- [Activity] Scan the material below for the string "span". Report every line that has it.

- [Material provided]
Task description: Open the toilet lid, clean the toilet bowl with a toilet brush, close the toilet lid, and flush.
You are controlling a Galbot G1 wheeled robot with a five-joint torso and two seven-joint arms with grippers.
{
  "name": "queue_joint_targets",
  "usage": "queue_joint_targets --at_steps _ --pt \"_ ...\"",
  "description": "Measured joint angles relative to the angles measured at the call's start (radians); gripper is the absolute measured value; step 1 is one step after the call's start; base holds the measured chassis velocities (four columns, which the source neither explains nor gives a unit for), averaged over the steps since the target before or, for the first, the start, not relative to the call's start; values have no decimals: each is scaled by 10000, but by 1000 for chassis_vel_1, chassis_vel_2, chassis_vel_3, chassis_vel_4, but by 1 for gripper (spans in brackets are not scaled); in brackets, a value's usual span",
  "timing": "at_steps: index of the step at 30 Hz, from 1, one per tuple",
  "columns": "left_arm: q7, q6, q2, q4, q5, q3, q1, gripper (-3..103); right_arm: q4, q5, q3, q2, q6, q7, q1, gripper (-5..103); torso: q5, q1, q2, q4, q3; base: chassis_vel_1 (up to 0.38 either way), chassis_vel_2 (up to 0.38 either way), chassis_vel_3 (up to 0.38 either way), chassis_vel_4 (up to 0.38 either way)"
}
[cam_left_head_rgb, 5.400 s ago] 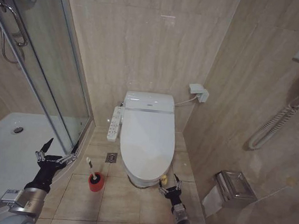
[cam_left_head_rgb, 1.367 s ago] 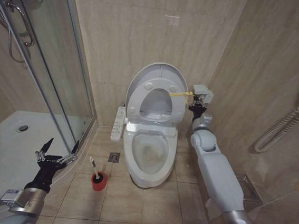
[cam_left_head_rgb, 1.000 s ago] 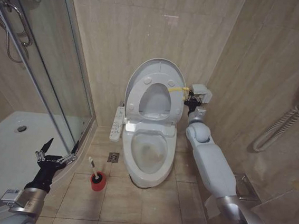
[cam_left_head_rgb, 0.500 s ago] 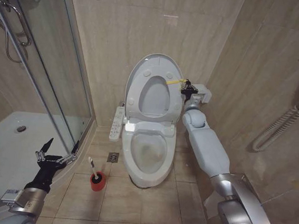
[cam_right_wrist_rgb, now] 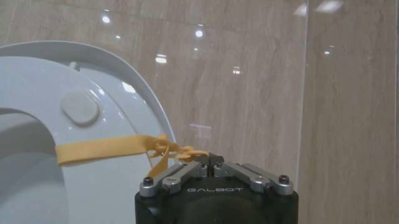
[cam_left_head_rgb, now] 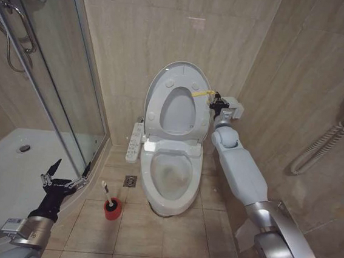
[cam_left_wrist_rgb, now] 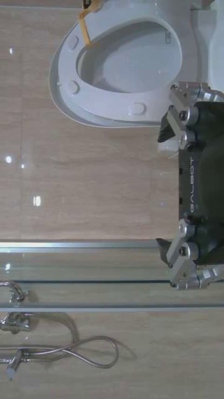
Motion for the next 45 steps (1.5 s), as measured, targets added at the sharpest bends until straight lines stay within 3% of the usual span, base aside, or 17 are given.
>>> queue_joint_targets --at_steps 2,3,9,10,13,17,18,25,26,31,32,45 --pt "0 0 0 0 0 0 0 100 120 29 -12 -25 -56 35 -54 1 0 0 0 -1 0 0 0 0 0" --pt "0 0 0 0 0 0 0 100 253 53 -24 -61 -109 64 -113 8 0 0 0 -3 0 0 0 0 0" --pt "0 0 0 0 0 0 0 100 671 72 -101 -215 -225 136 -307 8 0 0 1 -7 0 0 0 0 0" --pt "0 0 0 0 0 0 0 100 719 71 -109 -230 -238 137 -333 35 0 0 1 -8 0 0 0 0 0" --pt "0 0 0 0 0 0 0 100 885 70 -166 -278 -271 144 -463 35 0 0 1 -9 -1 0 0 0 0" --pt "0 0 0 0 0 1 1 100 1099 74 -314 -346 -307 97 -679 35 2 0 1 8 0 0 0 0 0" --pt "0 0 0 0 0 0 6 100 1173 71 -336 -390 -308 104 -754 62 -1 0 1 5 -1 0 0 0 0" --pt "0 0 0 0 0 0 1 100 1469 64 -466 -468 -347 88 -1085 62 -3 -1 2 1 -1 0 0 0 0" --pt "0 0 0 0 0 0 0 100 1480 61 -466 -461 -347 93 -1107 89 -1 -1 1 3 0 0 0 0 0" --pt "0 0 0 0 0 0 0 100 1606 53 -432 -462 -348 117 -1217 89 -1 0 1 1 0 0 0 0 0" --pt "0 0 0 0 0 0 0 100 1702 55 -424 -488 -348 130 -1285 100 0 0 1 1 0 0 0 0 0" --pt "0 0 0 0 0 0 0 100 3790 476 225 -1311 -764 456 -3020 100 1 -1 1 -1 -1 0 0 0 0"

- [Final answer]
  "description": "Measured joint angles relative to the angles measured at the call's start (radians); gripper is the absolute measured value; step 1 is one step after the call's start; base holds the measured chassis velocities (four columns, which the source neither explains nor gives a unit for), averaged over the steps since the target before or, for the first, the start, not relative to the call's start; values have no decimals: each is scaled by 10000, but by 1000 for chassis_vel_1, chassis_vel_2, chassis_vel_3, chassis_vel_4, but by 1 for gripper (spans in brackets are not scaled); in brackets, a value's usual span",
Motion for the next 45 steps (1.5 s), as measured, targets added at the sharpest bends until straight lines stay within 3% of the usual span, base aside, or 17 are given.

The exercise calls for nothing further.